However, for such a practical QPIC, there is still the need for arrays of integrated, on-demand, deterministic and highly efficient photon sources that can generate single or entangled photons pairs. Unlike externally coupled photons generated probabilistically via spontaneous parametric down conversion sources [13], heterogeneously integrated two-level quantum emitters, such as III-V quantum dots (QDs), are the most promising solid-state based single photon sources whose brightness is intrinsically decoupled from purity. Current approaches using heterogeneously integrated III-V QDs aim primarily at QD-in-cavity-quantum electrodynamics (cavity-QED) systems, where self-assembled InAs/GaAs QDs are integrated in GaAs nanophotonic geometries that act as low-loss waveguides (e.g., self-supporting photonic crystal membranes or micropillars) [10,14–16]. In this scheme, small footprint quantum emitters with excellent single-photon emission properties and even spin-qubit operation have been demonstrated [17], however, at the expense of excessive post-growth processing and spectral fine-tuning efforts for such proof-of-principle III/V platforms. On the other hand, Si-based waveguide (WG) QPIC systems are technologically much more appealing, because of ultralow optical losses down to 0.1 dB/cm at telecommunication-compatible emission wavelengths, and the adaptability of complementary-metal-oxide-semiconductor (CMOS) technology in mainstream Si-photonics [18]. QD-in-cavity-QED systems on Si-based QPICs have remained, however, rather scarce to date [8,19,20].

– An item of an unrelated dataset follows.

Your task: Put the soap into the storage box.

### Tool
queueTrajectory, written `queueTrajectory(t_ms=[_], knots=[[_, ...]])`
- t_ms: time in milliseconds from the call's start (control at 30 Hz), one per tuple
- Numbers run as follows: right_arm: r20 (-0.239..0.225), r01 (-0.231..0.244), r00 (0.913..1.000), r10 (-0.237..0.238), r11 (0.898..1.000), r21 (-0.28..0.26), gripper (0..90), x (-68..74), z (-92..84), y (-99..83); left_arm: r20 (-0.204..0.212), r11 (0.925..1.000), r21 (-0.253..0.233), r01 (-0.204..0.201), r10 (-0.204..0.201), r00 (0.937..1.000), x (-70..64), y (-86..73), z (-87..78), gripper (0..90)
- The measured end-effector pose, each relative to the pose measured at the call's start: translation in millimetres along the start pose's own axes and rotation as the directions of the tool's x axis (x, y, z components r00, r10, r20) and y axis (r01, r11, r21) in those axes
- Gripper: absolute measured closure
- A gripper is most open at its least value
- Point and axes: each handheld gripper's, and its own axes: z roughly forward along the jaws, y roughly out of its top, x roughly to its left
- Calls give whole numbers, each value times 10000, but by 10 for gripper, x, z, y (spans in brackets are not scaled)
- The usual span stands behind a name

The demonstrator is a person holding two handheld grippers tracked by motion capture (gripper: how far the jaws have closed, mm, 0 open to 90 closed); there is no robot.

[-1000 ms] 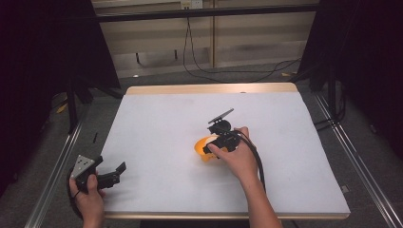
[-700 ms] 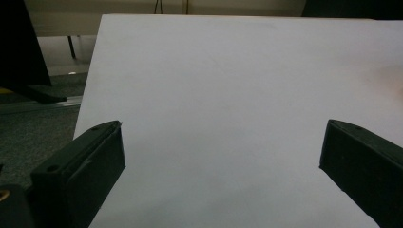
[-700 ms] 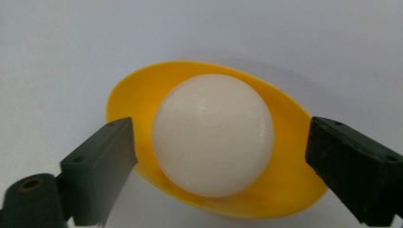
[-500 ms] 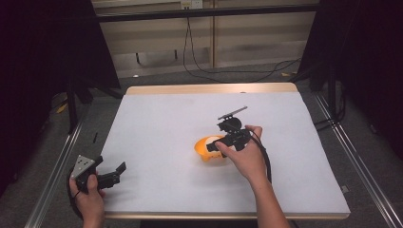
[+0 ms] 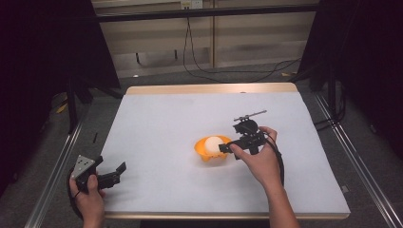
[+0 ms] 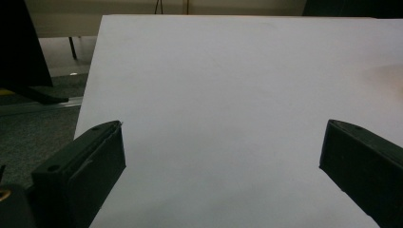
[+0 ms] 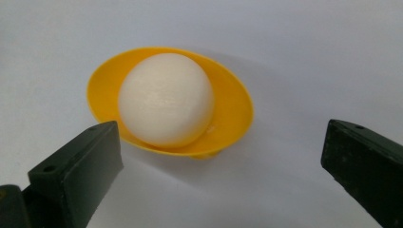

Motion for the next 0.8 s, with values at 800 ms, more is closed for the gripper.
queueTrajectory(t_ms=[800], knots=[[1118, -938, 9890, 968, 9951, -320, 11, -663, -156, -506, -20, 10000, -15, -39, 39, 10000, -4, -1, 1, 12]])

Despite these advances, traditional QD-in-cavity systems [21,22] – which rely on the Purcell effect [23] that accelerates the spontaneous emission (SE) of the QD into a resonant cavity mode by nature of the high Q factor and low mode volume of the cavity – are hampered by specific intrinsic limitations such as the method to extract emission from the QDs which is limited by the resonance matching of the narrow-band cavity resonance to quasi-monochromatic emission from the QDs, making it a challenge to also achieve high extraction efficiencies from the cavity [24]. In contrast, photonic nanowires (NWs) act as excellent WGs due to the high confinement factor of their transverse modes and low-loss propagation below the material bandgap [25]. QDs embedded in NWs tackle the above limitation by enabling high broadband coupling to guided modes in the NW while also suppressing the emission into the continuum of radiation modes [26–29]. In this regard, the role of NWs as a WG has already been well understood by calculating the SE rate into the fundamental HE11 modes [30].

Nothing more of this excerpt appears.